BEGIN Dataset

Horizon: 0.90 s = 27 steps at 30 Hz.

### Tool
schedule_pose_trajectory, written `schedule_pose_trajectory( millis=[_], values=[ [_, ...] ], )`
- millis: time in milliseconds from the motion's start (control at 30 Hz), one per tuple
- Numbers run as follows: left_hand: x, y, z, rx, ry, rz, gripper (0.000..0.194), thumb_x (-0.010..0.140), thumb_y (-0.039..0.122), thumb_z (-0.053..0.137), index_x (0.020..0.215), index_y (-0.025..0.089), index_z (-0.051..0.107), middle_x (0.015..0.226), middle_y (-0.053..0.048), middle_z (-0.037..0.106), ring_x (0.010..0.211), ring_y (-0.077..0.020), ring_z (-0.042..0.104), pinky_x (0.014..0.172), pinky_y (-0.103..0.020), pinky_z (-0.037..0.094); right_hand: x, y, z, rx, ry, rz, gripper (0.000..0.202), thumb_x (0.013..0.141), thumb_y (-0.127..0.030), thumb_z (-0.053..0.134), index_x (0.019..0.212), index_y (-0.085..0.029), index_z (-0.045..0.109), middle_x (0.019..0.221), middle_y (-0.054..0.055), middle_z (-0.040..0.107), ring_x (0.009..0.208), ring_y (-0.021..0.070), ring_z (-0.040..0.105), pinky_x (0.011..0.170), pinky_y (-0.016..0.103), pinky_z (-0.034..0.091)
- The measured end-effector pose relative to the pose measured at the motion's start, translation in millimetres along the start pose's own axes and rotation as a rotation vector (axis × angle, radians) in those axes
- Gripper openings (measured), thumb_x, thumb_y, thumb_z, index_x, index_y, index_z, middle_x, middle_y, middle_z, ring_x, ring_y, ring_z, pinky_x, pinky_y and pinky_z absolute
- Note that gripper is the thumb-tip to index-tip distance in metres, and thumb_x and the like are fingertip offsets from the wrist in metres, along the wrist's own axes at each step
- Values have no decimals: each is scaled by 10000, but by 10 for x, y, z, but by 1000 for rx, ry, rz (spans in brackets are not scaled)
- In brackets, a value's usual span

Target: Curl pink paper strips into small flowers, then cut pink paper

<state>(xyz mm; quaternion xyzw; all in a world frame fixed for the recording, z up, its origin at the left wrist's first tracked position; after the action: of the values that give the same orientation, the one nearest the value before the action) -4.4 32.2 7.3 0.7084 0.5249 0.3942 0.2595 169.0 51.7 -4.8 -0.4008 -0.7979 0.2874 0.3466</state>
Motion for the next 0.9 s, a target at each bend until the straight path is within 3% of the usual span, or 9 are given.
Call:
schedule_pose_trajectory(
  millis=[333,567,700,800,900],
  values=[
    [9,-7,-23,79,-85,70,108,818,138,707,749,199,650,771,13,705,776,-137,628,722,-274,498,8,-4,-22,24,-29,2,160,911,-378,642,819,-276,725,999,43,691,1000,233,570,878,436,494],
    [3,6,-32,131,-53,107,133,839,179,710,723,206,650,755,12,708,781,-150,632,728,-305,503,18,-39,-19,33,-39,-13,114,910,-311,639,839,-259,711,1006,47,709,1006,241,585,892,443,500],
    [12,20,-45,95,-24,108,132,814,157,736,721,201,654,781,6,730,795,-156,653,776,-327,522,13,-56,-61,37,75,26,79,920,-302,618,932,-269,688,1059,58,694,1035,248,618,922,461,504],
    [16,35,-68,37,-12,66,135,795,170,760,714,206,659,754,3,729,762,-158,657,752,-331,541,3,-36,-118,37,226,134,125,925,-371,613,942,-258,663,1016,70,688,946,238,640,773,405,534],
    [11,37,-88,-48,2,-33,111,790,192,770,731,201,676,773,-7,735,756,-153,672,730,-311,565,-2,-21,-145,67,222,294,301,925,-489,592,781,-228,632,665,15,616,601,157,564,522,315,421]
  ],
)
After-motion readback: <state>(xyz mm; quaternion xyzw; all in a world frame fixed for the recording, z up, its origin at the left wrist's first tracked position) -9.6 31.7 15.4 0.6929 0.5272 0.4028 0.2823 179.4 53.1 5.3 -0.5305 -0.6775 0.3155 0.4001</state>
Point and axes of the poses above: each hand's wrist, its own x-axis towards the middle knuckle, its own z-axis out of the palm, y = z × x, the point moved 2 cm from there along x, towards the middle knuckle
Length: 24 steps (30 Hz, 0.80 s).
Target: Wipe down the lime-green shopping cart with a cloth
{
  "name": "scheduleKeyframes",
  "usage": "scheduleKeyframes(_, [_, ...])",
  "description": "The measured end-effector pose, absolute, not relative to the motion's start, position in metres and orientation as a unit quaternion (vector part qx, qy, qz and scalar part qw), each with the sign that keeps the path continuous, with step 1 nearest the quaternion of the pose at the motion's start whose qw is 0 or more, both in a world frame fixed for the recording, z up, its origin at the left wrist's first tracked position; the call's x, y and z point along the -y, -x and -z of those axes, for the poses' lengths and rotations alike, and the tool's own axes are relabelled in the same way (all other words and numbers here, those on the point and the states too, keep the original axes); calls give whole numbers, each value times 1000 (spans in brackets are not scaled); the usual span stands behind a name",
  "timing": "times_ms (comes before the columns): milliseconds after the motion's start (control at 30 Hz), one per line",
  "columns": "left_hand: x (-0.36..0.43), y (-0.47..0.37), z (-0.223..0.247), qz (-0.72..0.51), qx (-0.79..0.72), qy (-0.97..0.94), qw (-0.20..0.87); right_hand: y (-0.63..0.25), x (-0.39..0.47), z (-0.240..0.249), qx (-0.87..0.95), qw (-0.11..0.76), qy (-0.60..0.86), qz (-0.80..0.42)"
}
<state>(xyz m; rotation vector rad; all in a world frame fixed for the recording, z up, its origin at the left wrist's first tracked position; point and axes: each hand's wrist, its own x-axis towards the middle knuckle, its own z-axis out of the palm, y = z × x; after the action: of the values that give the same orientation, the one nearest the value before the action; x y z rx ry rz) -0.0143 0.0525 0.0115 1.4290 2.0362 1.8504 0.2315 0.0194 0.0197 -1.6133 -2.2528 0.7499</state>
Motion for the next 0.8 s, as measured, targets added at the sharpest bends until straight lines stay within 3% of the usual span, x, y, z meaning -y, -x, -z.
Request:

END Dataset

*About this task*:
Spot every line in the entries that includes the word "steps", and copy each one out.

*Your solution*:
Horizon: 0.90 s = 27 steps at 30 Hz.
Length: 24 steps (30 Hz, 0.80 s).

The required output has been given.